> Data for this exercise:

- - -

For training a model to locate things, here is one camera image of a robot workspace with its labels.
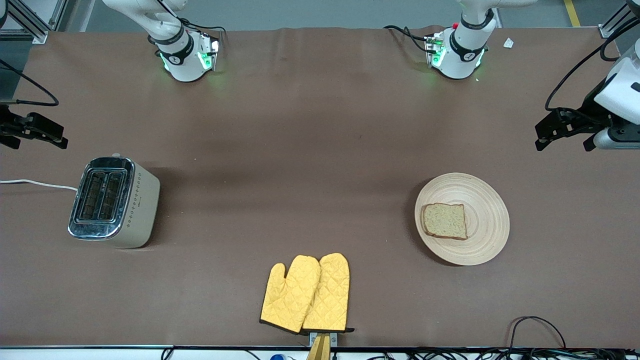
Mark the round light wooden plate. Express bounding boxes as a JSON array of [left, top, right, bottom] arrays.
[[414, 172, 511, 266]]

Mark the slice of brown-crust bread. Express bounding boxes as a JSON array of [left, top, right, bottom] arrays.
[[421, 202, 469, 241]]

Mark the beige chrome two-slot toaster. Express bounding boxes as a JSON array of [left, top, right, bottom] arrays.
[[67, 154, 161, 250]]

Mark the yellow quilted oven mitt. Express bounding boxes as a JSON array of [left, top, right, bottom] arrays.
[[259, 255, 322, 335], [301, 252, 355, 334]]

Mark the yellow wooden stick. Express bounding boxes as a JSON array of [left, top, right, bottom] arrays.
[[306, 334, 332, 360]]

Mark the white toaster power cable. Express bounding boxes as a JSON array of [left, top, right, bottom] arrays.
[[0, 178, 80, 192]]

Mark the aluminium frame post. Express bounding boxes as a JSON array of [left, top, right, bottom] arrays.
[[597, 0, 640, 39]]

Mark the aluminium frame rack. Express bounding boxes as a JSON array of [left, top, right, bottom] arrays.
[[0, 0, 69, 45]]

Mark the black left arm base cable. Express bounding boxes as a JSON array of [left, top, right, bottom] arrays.
[[383, 24, 434, 54]]

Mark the black arm base cable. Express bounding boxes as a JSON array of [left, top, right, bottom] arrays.
[[383, 24, 434, 54], [177, 16, 227, 37]]

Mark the black looped cable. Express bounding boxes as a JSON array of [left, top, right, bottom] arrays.
[[509, 315, 567, 352]]

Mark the black right arm base cable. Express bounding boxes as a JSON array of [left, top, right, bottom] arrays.
[[177, 16, 227, 37]]

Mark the black cable bundle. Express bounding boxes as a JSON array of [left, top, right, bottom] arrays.
[[360, 347, 640, 360]]

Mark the small grey metal bracket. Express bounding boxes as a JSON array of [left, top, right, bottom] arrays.
[[308, 331, 339, 349]]

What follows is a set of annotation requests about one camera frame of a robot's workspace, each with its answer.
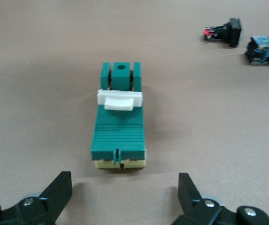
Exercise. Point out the black square button red terminals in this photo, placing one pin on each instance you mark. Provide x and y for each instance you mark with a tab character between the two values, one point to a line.
230	32

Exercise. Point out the green load switch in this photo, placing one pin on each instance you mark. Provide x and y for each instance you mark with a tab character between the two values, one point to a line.
118	131

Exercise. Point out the green push button blue body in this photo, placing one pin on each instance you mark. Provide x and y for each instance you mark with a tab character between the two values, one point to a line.
264	50

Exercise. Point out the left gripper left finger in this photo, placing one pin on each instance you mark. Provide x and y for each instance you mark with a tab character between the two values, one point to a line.
43	206

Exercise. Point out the brown paper table cover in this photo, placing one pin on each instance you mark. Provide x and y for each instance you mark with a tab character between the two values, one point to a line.
43	93

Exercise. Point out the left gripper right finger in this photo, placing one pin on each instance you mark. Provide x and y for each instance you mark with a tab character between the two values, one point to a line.
195	208

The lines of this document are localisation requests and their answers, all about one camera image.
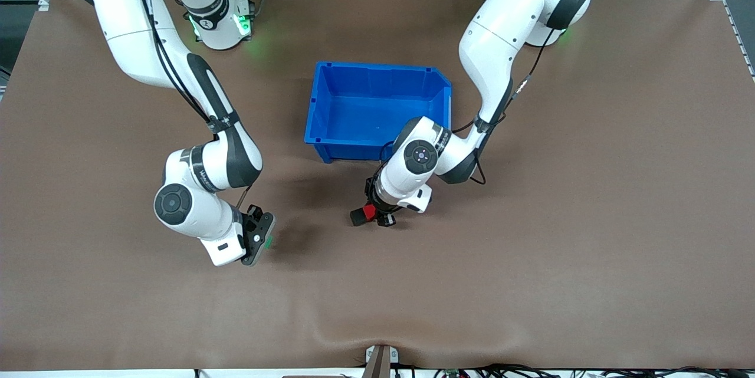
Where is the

- - -

> Assignment: Every line of the material must be reproduced verbatim; the pictures are to be omitted.

> Answer to this task:
For training a model to locate things, here is one camera image of a robot workspace with its labels.
Mark the round light wooden plate. Express bounding boxes as a JSON array of [left, top, right, bottom] arrays.
[[414, 172, 511, 266]]

Mark the slice of brown-crust bread. Express bounding boxes as a JSON array of [left, top, right, bottom] arrays.
[[421, 202, 469, 241]]

Mark the beige chrome two-slot toaster. Express bounding boxes as a JSON array of [left, top, right, bottom] arrays.
[[67, 154, 161, 250]]

Mark the yellow quilted oven mitt. Express bounding boxes as a JSON array of [left, top, right, bottom] arrays.
[[259, 255, 322, 335], [301, 252, 355, 334]]

Mark the yellow wooden stick. Express bounding boxes as a JSON array of [left, top, right, bottom] arrays.
[[306, 334, 332, 360]]

Mark the white toaster power cable. Express bounding boxes as a JSON array of [left, top, right, bottom] arrays.
[[0, 178, 80, 192]]

Mark the aluminium frame post. Express bounding boxes as a JSON array of [left, top, right, bottom] arrays.
[[597, 0, 640, 39]]

Mark the aluminium frame rack. Express bounding boxes as a JSON array of [left, top, right, bottom] arrays.
[[0, 0, 69, 45]]

Mark the black left arm base cable. Express bounding boxes as a JSON array of [left, top, right, bottom] arrays.
[[383, 24, 434, 54]]

Mark the black arm base cable. Express bounding boxes as a JSON array of [left, top, right, bottom] arrays.
[[383, 24, 434, 54], [177, 16, 227, 37]]

Mark the black looped cable. Express bounding boxes as a JSON array of [left, top, right, bottom] arrays.
[[509, 315, 567, 352]]

Mark the black right arm base cable. Express bounding boxes as a JSON array of [left, top, right, bottom] arrays.
[[177, 16, 227, 37]]

Mark the black cable bundle. Express bounding boxes as a JSON array of [left, top, right, bottom] arrays.
[[360, 347, 640, 360]]

Mark the small grey metal bracket. Express bounding boxes as a JSON array of [left, top, right, bottom] arrays.
[[308, 331, 339, 349]]

What follows is a set of annotation requests about one camera frame of a robot's workspace, each with its answer.
Exercise. Point out the black square button red terminals in this photo, placing one pin on each instance you mark. Provide x and y for each instance you mark with a tab character between the two values, one point to a line.
230	32

Exercise. Point out the green load switch in this photo, placing one pin on each instance you mark. Provide x and y for each instance you mark with a tab character between the two values, one point to a line.
118	131

Exercise. Point out the green push button blue body in this photo, placing one pin on each instance you mark. Provide x and y for each instance you mark with a tab character between the two values, one point to a line.
264	50

Exercise. Point out the left gripper left finger in this photo, placing one pin on each instance you mark. Provide x and y for each instance you mark with a tab character between the two values, one point to a line.
43	206

Exercise. Point out the brown paper table cover in this photo, placing one pin on each instance you mark. Provide x and y for each instance you mark with a tab character between the two values, one point to a line.
43	93

Exercise. Point out the left gripper right finger in this photo, placing one pin on each instance you mark. Provide x and y for each instance you mark with a tab character between the two values, one point to a line.
195	208

The lines of this document are localisation requests and their answers, all about one camera image.
Where is the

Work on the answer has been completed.